Suppose I have the following df
:
df = pd.DataFrame({
'col1':['x1','x2','x3'],
'col2':['y1','y2','y3'],
'col3':['z1','z2','z3'],
'col4':['a1','b2','c3']
})
and a list of elements:
l = ['x1','x2','y3']
I want to search elements of l
in all the columns of my df
, as it stands from my list x1
and x2
appear in col1
and y3
is in col2
, so I did:
df.loc[df['col1'].apply(lambda x: True if any(i in x for i in l) else False)|
df['col2'].apply(lambda x: True if any(i in x for i in l) else False)]
which gives me
col1 col2 col3 col4
0 x1 y1 z1 a1
1 x2 y2 z2 b2
2 x3 y3 z3 c3
as desired but the above method needs me to make a |
operator for each column.

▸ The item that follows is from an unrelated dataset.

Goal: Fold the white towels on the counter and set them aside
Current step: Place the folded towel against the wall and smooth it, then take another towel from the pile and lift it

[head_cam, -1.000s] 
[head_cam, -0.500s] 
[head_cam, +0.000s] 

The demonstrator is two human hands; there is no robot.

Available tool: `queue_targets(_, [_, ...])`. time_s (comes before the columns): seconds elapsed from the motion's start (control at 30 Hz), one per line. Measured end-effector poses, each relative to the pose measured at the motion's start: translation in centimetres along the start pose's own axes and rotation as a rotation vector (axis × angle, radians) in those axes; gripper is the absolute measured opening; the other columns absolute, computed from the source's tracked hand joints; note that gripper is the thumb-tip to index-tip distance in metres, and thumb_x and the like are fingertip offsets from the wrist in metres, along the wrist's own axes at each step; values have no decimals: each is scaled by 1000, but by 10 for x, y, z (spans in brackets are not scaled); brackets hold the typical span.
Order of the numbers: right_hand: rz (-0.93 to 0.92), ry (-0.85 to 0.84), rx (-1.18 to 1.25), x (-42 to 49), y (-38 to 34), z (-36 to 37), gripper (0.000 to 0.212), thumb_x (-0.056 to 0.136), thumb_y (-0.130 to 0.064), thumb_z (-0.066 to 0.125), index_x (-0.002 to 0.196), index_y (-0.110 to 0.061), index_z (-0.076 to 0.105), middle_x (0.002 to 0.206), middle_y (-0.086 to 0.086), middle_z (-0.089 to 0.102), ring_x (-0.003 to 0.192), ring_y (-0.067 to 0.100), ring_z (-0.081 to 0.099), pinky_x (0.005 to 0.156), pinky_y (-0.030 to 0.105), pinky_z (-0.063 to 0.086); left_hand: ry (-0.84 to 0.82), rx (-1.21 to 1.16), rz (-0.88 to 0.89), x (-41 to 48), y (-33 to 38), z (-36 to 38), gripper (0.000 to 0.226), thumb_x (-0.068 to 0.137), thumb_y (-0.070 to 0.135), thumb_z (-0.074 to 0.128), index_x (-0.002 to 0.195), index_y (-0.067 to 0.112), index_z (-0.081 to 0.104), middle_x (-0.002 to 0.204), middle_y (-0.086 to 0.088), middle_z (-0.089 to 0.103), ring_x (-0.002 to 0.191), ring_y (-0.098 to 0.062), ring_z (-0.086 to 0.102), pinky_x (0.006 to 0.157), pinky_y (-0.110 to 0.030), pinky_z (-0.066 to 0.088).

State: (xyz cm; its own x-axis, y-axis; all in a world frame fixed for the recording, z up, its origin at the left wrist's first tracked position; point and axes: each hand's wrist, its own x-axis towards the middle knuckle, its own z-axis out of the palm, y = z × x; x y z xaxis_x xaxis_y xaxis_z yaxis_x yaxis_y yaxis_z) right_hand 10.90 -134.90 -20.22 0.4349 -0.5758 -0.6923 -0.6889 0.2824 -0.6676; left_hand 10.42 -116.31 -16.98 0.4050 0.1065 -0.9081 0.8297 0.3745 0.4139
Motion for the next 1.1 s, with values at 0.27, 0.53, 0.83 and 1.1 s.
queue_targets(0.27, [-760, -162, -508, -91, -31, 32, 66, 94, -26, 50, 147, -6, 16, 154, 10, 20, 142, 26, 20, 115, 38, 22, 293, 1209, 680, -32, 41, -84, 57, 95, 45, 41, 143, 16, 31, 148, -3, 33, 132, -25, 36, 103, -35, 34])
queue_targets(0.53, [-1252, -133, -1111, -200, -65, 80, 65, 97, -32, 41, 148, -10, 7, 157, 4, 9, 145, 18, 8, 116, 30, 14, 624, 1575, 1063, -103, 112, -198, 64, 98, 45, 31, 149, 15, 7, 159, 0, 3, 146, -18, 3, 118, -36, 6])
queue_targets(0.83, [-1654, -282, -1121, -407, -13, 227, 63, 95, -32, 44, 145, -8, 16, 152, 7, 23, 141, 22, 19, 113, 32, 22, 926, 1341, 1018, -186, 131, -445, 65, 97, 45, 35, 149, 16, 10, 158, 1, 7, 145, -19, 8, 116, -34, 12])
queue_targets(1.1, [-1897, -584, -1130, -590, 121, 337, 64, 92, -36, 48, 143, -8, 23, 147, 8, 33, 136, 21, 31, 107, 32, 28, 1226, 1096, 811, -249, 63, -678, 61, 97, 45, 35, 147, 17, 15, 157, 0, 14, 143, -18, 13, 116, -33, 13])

So I wonder how can I do this iteration over all columns efficiently without using |
for every column?
A much, much more efficient way of doing this would be to use numpy broadcasting.
row_mask = (df.to_numpy() == l[:, None, None]).sum(axis=0).any(axis=1)
filtered = df[row_mask]
Output:
>>> filtered
col1 col2 col3 col4
0 x1 y1 z1 a1
1 x2 y2 z2 b2
2 x3 y3 z3 c3